Collected data entries:

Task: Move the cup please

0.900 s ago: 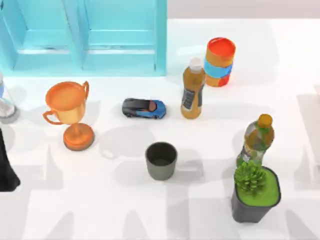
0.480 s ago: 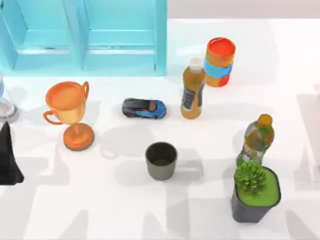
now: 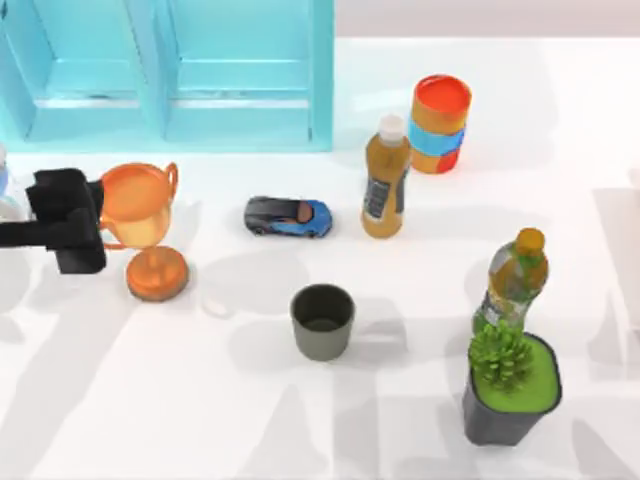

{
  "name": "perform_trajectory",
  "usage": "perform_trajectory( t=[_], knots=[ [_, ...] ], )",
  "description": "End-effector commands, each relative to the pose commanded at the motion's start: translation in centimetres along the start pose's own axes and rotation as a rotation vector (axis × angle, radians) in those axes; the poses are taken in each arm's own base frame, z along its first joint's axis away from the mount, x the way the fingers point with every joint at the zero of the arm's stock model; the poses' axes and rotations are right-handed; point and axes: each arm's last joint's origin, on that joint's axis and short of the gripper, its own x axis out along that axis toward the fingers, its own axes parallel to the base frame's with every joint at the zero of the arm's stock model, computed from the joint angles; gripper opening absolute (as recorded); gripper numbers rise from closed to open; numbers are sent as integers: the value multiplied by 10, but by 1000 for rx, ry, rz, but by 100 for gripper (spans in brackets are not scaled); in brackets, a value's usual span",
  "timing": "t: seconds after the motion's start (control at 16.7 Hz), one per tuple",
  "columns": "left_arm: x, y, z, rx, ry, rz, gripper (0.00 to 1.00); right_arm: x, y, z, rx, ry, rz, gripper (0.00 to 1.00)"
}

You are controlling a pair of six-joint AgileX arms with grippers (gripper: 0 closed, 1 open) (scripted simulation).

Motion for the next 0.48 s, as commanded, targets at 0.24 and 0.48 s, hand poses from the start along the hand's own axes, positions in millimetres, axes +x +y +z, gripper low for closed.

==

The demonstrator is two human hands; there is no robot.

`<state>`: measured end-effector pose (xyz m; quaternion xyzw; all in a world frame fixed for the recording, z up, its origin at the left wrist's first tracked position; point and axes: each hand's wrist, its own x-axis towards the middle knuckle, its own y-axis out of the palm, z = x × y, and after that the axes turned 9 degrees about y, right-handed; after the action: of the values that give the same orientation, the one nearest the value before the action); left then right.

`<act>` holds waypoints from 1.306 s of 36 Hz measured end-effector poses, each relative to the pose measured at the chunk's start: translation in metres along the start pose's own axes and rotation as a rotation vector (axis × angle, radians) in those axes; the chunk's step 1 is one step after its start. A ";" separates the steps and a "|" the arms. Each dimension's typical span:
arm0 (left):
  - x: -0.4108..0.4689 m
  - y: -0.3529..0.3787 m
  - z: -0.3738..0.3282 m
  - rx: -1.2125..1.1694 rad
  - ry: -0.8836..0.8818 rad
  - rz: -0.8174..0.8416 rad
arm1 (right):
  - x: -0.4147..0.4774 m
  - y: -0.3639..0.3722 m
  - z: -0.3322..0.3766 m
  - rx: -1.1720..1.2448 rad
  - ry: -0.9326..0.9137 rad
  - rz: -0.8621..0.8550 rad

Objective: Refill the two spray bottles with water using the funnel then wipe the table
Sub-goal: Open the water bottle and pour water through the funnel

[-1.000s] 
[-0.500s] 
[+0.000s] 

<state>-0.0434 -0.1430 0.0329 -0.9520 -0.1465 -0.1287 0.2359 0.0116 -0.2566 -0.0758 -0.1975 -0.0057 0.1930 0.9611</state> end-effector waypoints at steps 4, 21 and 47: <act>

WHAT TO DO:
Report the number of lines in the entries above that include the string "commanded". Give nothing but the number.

ANSWER SECTION:
2